Multiple linear regression is a supervised learning algorithm that is used to predict a single dependent variable based on multiple independent variables. In multiple linear regression, we try to fit a linear equation that best represents the relationship between the dependent variable and the independent variables.
The equation for multiple linear regression is:
y = b0 + b1*x1 + b2*x2 + ... + bn*xn
Here, y is the dependent variable, b0 is the constant, b1 to bn are the coefficients, and x1 to xn are the independent variables.

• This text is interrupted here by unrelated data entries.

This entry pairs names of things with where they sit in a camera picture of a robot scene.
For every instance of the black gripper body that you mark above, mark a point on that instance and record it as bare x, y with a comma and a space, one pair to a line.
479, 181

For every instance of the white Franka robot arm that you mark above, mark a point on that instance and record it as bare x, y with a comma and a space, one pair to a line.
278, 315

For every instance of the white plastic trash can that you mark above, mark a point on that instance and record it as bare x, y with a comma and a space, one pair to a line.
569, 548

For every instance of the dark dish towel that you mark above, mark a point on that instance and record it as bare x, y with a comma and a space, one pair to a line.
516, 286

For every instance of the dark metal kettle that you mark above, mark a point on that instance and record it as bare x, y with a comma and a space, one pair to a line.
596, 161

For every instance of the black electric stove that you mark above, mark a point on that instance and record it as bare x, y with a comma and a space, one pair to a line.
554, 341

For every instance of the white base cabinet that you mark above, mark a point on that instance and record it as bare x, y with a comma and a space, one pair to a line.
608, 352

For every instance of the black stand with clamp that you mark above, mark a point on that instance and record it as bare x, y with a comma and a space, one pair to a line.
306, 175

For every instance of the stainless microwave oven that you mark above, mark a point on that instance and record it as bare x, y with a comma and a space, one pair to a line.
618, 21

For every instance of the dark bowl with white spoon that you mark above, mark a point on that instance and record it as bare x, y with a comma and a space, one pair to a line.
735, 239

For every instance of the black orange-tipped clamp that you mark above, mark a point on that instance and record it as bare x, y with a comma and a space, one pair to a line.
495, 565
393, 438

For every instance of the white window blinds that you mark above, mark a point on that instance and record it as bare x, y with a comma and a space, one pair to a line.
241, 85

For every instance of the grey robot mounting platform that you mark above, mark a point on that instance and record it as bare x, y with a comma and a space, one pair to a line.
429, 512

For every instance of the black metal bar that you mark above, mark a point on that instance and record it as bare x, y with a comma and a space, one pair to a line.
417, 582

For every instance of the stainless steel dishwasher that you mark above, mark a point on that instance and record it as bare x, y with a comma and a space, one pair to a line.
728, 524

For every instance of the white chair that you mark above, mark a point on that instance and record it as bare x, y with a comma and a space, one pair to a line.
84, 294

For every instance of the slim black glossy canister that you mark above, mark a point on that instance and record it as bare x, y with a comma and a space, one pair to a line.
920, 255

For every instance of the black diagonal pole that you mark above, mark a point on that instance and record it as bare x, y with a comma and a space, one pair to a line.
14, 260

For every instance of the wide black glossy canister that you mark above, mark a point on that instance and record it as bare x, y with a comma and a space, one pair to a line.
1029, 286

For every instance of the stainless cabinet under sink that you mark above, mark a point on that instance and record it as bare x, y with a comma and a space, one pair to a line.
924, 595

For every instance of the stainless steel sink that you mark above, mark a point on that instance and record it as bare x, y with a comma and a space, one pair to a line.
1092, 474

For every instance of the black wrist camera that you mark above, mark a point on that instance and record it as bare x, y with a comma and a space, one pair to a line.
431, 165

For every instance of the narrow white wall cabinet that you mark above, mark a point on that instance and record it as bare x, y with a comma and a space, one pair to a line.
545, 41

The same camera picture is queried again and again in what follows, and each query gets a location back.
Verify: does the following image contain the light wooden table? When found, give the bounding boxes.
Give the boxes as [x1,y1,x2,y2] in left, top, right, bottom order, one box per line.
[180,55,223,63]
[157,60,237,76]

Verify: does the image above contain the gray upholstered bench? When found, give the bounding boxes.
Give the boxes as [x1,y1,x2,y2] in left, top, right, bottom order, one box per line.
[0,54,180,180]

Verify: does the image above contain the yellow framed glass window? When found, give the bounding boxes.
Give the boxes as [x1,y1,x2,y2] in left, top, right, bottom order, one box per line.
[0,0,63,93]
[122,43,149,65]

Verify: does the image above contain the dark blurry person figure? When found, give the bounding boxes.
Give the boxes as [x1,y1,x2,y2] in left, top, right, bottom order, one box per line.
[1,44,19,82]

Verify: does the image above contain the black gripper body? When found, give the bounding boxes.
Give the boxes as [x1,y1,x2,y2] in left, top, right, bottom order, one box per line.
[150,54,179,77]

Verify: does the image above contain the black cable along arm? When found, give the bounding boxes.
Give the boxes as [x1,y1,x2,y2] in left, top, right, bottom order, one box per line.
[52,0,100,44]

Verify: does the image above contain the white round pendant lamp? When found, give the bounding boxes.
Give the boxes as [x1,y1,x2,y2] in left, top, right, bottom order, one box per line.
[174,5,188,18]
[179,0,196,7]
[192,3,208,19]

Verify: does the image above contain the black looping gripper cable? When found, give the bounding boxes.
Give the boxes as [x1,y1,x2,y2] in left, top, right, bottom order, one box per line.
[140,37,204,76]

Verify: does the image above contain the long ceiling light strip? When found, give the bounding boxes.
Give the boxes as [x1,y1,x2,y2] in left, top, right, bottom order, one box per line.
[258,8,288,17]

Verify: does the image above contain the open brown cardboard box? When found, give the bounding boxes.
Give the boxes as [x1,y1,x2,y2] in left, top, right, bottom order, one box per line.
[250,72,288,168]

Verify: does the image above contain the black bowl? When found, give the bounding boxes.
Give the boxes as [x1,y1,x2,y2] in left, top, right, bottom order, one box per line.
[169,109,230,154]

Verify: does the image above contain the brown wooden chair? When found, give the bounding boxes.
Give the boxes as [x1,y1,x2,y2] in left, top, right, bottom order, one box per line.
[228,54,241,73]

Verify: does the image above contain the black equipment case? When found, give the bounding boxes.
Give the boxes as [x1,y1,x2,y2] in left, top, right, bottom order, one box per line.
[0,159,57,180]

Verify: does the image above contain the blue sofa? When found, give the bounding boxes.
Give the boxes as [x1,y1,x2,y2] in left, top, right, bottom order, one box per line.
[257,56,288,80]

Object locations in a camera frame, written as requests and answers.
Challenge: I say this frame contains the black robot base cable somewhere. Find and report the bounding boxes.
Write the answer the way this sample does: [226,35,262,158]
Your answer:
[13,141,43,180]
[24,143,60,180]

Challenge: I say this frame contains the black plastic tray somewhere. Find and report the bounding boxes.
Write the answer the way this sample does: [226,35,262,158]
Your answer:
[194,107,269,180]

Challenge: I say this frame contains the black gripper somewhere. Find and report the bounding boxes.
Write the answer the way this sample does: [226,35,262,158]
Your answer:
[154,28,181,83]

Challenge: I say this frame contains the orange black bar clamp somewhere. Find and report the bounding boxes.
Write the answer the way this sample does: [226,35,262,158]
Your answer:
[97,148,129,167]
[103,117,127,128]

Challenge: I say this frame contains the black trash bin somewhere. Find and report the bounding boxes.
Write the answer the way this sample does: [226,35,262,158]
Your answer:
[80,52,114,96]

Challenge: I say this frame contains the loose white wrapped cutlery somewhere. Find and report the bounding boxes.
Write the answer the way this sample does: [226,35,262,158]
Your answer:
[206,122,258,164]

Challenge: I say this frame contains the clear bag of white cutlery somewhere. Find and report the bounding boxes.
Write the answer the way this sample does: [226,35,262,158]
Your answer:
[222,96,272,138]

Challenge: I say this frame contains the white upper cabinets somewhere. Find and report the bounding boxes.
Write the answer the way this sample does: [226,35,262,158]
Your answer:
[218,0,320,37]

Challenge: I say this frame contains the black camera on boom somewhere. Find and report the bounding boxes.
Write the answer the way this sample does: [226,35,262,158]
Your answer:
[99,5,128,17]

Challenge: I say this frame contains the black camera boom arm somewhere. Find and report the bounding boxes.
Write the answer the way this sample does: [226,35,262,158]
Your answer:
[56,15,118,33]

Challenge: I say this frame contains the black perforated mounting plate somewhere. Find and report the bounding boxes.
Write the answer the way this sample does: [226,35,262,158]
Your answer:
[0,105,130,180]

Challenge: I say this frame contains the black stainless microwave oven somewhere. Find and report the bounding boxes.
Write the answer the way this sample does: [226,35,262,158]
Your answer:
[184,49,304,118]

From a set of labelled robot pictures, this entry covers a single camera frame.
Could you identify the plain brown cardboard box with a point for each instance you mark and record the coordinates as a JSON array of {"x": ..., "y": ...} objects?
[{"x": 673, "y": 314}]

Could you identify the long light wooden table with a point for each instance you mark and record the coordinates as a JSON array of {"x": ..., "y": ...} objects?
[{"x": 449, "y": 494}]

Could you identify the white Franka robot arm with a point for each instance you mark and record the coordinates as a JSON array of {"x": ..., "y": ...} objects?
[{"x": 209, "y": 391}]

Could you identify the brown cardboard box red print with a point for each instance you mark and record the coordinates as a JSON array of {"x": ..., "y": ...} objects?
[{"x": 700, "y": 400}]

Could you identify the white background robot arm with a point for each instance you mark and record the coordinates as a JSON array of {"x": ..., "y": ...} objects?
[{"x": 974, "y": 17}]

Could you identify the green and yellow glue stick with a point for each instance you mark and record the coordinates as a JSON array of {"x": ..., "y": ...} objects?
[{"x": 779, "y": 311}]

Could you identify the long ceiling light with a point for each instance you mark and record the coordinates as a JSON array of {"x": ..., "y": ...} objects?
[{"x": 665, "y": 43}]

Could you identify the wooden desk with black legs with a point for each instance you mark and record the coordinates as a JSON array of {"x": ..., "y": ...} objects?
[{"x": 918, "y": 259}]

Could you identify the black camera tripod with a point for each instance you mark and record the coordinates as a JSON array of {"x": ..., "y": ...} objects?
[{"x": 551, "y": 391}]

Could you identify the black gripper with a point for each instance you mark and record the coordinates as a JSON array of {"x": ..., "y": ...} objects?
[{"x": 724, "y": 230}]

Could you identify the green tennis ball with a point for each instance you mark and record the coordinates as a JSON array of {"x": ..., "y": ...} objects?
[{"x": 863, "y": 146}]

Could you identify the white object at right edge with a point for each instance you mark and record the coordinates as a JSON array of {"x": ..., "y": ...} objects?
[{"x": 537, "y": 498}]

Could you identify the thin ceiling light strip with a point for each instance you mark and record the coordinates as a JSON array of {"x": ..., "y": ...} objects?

The primary objective of multiple linear regression is to minimize the distance between the predicted values and the actual values. This distance is called the error, and it is calculated as the difference between the predicted value and the actual value.
Before applying multiple linear regression, we need to check the assumptions of the model. Here are some of the assumptions of multiple linear regression:
The relationship between the dependent variable and the independent variables should be linear.
The observations should be independent of each other.
The variance of the errors should be constant across all levels of the independent variables.
The errors should follow a normal distribution.
The independent variables should not be highly correlated with each other.
In this section, we'll learn how to implement multiple linear regression in Python using scikit-learn, a popular machine learning library.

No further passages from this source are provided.